When you're at Roblox's scale, it is often difficult to know in advance whether ...

mypalmike · on Jan 21, 2022

In most cases, if you've planned your deployment well (meaning in part that you've specified the rollback steps for your deployment) it's almost impossible to imagine rollback being slower than any other approach.

When I worked at Amazon, oncalls within our large team initially had leeway over whether to roll backwards or try to fix problems in situ ("roll forward"). Eventually, the amount of time wasted trying to fix things, and new problems introduced by this ad hoc approach, led to a general policy of always rolling back if there were problems (I think VP approval became required for post-deploy fixes that weren't just rolling back).

In this case, though, the deployment happened ages (a whole day!) before the problems erupted. The rollback steps wouldn't necessarily be valid (to your "multiple confounding changes" point). So there was no avoiding at least some time spent analyzing and strategizing before deciding to roll back.

yashap · on Jan 20, 2022

Some changes are extremely hard to rollback, but this doesn’t sound like one of them.

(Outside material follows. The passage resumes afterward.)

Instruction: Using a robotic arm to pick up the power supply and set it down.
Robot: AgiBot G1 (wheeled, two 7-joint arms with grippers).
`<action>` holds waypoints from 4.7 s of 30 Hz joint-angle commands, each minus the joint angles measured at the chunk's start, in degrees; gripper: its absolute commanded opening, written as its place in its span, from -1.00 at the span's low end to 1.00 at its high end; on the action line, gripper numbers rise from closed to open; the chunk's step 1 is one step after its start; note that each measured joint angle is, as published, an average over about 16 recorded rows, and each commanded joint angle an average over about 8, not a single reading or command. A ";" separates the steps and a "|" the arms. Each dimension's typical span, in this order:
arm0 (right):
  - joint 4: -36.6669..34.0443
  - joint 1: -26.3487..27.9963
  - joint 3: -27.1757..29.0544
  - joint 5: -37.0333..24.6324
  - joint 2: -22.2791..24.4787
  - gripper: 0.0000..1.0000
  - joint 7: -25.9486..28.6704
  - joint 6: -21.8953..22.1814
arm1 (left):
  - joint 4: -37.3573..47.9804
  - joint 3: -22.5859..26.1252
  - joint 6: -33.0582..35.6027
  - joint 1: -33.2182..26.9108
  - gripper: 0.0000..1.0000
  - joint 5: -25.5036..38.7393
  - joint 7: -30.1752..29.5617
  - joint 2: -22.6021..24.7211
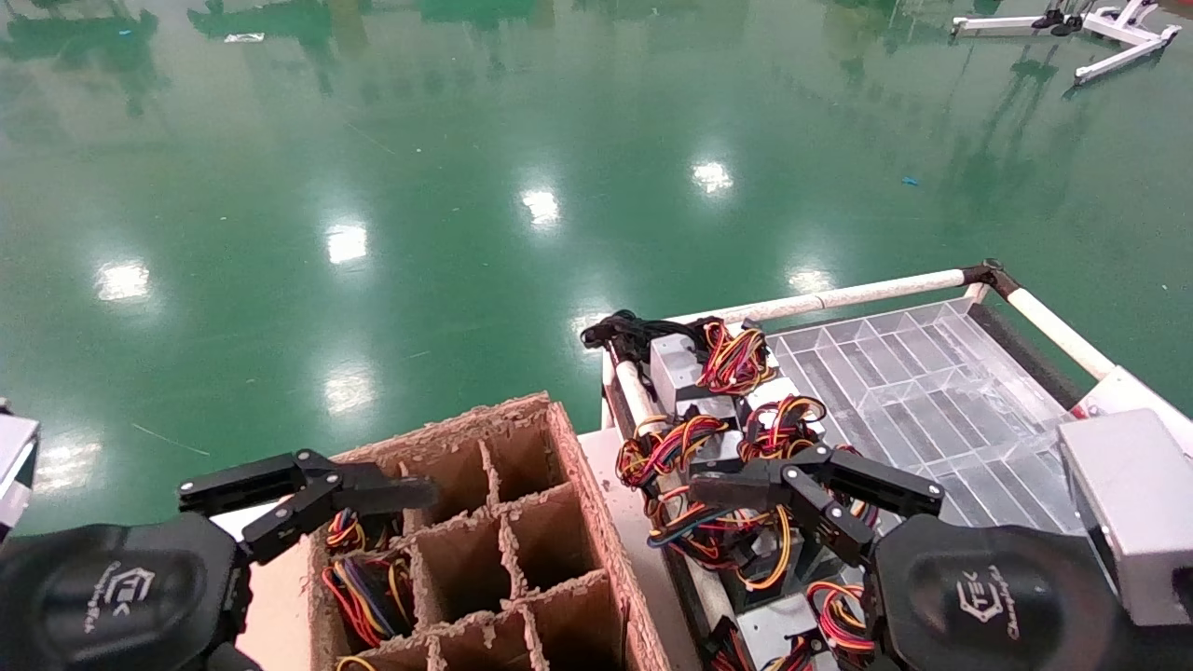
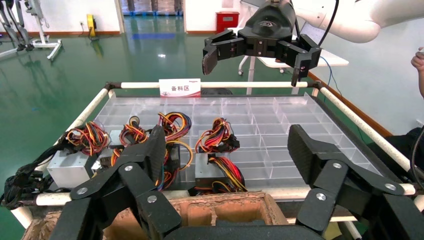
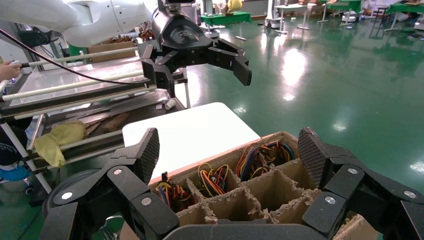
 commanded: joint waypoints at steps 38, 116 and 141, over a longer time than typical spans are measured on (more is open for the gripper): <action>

From their report, sounds like the rollback process involved simply making a config change to disable the streaming feature, it took a bit to rollout to all nodes, and then Consul performance almost immediately returned to normal.

Blind rollbacks are one thing, but they identified Consul as the issue early on, and clearly made a significant Consul config change shortly before the outage started, that was also clearly quite reversible. Not even trying to roll that back is quite strange to me - that’s gotta be something you try within the first hour of the outage, nevermind the first 50 hours.

uvdn7 · on Jan 21, 2022

> When you're at Roblox's scale

Yet a regional Consul deployment is the single point of failure. I apologize if that sounds sarcastic. There’re obviously a lot of lessons to be learned and blames have no places in this type of situations - excuses as well.